ステライトラバン王国以下、世界中の人達もビィブリュセル神の神石の神力が無くなったことで暫くは、不安を煽ったり世紀末だーみたいな運動家が暴れたりしていたが…一週間経ち二週間経ち…何も変化がないことに人々も拍子抜けしてきて、いつの間にかビィブリュセル神の神石の話なんてしなくなっていた。


信仰心が薄れる…ってこういうのを言うのかな?


もともとビィブリュセル神が起こしていることだって奇跡とか祝福?とかは全然無いし、聖女は連れてくるけど、ポンコツだったり嫌々の少女を拉致ってきたり、ろくでもない所業だけだもんね。


人って自分に恩恵が無いと感謝しないもんなぁ…あくまで私の感覚だけどね。


でもって、ベイルガード殿下の見解は私とはまた違っていた。


「私は神力を使い過ぎてビィブリュセル神に何かあったんじゃないかと思うけどね~」


ベイルガード殿下はそう言っていたのだが、これには根拠があるらしい。つまりは神力だって無限じゃない…実際ステライトラバン王国の初代王のフェザリッデル様と国王妃のユキ様は神力を半分に分けて共に半神夫婦になっている。

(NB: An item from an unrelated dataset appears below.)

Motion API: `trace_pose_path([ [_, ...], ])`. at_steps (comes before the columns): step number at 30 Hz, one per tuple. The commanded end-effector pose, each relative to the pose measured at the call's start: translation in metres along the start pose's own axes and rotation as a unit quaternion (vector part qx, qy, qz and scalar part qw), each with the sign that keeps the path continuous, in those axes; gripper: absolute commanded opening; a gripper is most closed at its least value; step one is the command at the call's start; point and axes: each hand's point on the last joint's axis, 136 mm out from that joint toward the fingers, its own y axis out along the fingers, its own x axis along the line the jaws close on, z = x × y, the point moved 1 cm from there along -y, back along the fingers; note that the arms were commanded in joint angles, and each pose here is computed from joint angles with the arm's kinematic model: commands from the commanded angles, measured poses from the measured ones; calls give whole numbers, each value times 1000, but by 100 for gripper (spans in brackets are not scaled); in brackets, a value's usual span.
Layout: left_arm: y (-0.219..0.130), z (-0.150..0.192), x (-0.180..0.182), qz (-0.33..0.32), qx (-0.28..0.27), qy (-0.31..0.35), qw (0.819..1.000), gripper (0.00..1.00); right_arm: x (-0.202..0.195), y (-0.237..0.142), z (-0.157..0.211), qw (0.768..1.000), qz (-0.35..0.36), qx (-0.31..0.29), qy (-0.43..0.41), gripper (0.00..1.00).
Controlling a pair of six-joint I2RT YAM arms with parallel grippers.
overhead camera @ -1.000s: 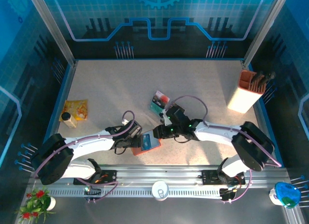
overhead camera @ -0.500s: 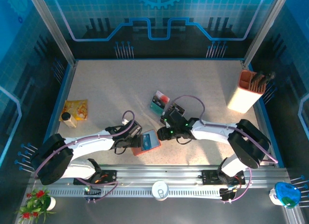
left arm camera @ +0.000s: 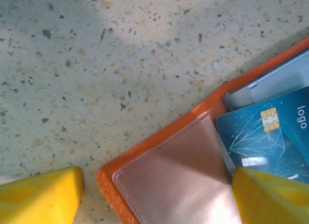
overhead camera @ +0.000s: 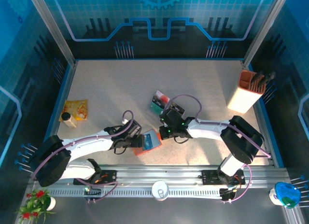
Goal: Put the credit cards into the card holder
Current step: Rotate the card holder at the bottom-center of the table.
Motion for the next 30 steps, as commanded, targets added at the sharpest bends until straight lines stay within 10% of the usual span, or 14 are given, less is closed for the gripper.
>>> trace_pose_path([
  [1,-7,-13,-15,41,-20,-12,999,84,-11,-12,9,999,14,-17,26,0],
  [11,-4,-10,-16,50,-17,-25,998,85,-30,-28,38,994,17,-54,92,0],
  [17,6,-1,-9,37,-5,-26,999,83,-21,-44,32,995,14,-68,76,34],
  [30,19,6,-3,22,7,-18,1000,71,24,-50,15,997,-25,-69,24,11],
])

「つまり分けられるということは神力も容量があるってことじゃない?」


「確かにその通りだね…」


ベイルガード殿下は私が神界のヒエラルキーの説明を聞きながら険しい顔をしている。


「二人の異世界人の女性を殺害するまで神力を使い、ヒーラスメイ殿下にも神力を使い…クリシュナーラの夢にまで現れた。フェザリッデル様でも神の時は人界では干渉出来ないようだったし、それなのにここ最近は過干渉だっただろ?」


「うん、そうよね」


「だから神力を使い過ぎてどうにかなっているんじゃないかと思うんだ…けど甘いかな?」


ベイルガード殿下は首を捻っている。私も一緒に首を捻った。